グルテンのおかげでパンのもっちり感やうどんのコシが実現でき、幅広い食品の美味しさに寄与しています。一方グルテンの悪い点は、セリアック病や小麦アレルギー、グルテン不耐症などの症状を持つ人がグルテンを含む食品を摂取すると著しく体調を崩してしまうことです。これらに対応するために誕生したのがグルテンフリー食品です。身近な例としては米粉パンやライスヌードルなどがあり、海外ではグルテンフリービールも一般的に発売されています。
近年では美容や健康のために食生活に取り入れる人たちも増加し、都市部を中心にグルテンフリー専門店も増えてきております しかし、日本国内ではまだグルテンフリービールの事例が少なく、ほぼ海外から輸入しているのが現状です。

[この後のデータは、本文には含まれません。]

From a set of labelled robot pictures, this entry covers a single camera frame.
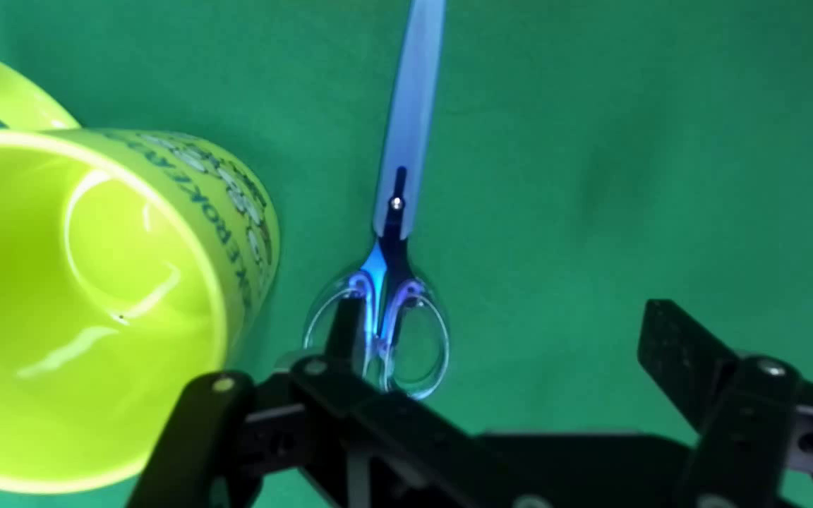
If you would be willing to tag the blue pair of scissors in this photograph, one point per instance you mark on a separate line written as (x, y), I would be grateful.
(413, 123)

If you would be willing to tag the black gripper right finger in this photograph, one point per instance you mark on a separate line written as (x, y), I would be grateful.
(683, 353)

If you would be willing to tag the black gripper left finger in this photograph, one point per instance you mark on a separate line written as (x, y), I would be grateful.
(331, 412)

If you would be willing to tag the green table cloth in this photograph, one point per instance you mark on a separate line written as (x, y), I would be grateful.
(614, 143)

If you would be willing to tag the yellow mug with print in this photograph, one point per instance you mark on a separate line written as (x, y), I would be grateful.
(67, 312)

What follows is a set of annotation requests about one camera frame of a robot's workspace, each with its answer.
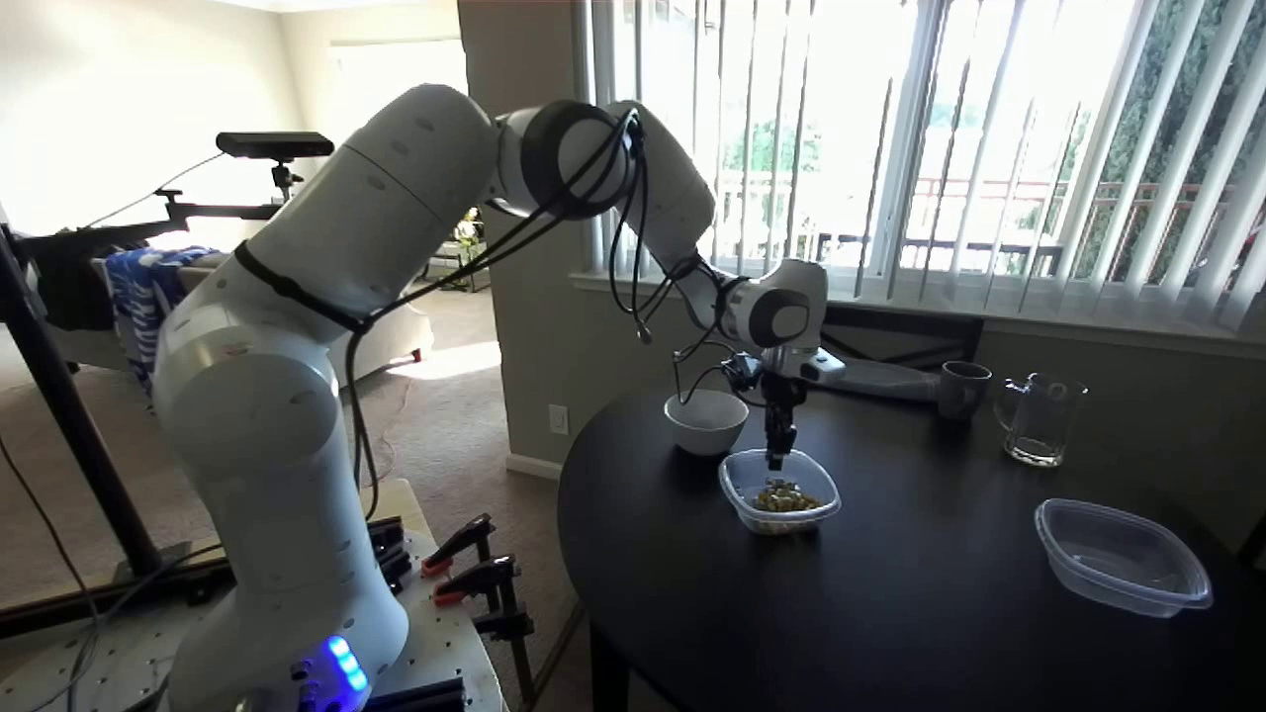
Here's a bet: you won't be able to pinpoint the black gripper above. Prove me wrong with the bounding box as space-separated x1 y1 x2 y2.
753 347 811 474

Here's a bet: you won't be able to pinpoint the yellow food pieces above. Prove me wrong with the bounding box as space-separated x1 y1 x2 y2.
749 474 823 515

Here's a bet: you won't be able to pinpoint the clear plastic lunchbox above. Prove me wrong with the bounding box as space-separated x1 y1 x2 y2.
717 444 845 538

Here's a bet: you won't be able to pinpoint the white ceramic bowl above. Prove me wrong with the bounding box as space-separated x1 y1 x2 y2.
659 389 756 463

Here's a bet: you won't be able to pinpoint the black chair with plain back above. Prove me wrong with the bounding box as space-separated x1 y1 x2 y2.
823 297 984 389

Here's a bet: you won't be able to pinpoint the grey mug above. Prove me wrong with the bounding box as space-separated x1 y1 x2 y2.
934 357 997 426

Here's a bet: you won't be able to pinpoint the clear drinking glass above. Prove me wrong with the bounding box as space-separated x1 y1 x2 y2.
988 370 1091 474

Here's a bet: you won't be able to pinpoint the empty clear plastic container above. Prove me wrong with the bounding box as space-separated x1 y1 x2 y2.
1027 496 1220 620

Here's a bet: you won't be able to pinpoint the robot mounting table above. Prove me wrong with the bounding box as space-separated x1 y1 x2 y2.
0 470 517 712

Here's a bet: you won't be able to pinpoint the white vertical window blinds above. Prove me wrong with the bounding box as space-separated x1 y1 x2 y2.
584 0 1266 331

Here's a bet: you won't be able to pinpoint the blue pack of bottles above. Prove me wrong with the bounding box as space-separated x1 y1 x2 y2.
96 240 222 389

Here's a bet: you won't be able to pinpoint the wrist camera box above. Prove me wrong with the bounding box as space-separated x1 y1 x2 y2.
797 346 851 389

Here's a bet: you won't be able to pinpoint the orange-handled black clamp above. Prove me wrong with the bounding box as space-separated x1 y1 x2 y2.
421 511 498 582
433 549 538 653

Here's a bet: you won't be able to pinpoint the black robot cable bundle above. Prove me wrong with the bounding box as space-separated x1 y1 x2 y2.
338 101 658 524

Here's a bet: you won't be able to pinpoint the black stereo camera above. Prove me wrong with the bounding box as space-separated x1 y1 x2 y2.
212 127 342 167

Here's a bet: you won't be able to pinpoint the black camera stand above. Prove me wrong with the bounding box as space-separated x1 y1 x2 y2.
0 155 287 627

グルテンフリービールの製造方法は大きく2種類あります。
① グルテンを含まない原料で作る方法
② 通常の麦芽ビールをグルテン分解処理をして基準値の20ppm以下にする方法
2020年までは②の製造方法が主流でした。麦芽を使用して通常通り製造することができ、最後にグルテン分解処理をするだけなので、味も香りもビールと遜色ないものに仕上がりました。
しかしながら2020年以降は、アメリカ食品医薬品局(FDA)がグルテンフリーの表示ルールを厳格化したことで、アメリカでは①の製造方法のみがグルテンフリーの表示ができるようになりました。
表示ルールが厳格化された理由としては処理したグルテン量を正確に分析することが困難であり、たとえ分析値が20ppm以下でもグルテンがそれ以上含まれている可能性があるからです。
以前②で製造されていたグルテンフリービールは、現在アメリカではGluten Reducedという表記に変わりました。
表示が厳格化されたとはいえ、①のグルテンを含まない原料でグルテンフリービールを製造することは製造技術上、非常にハードルが高く、製造できても通常のビールのような美味しさを実現するのは至難の技です。2023年時点でアメリカではビールの醸造所が9,906ヶ所ありますが、その中で①に該当するのは19ヶ所しかありません。
EUでは依然としてグルテンフリー規制は変更されていないので、②の方法でグルテンフリービールが販売されています。
また日本にはグルテンフリービールに関する規則はなく、現在販売されているグルテンフリービールの大半は、海外で②の方法で製造されたものを輸入しています。
ORYVIAはお米100%で製造するため、①のグルテンフリービールに該当します。RICE HACK BREWERYでは製造施設にグルテン含有原料を持ち込まず、製造設備も共有しないことを徹底しているので、安心・安全な国産グルテンフリービールをお楽しみ頂けます。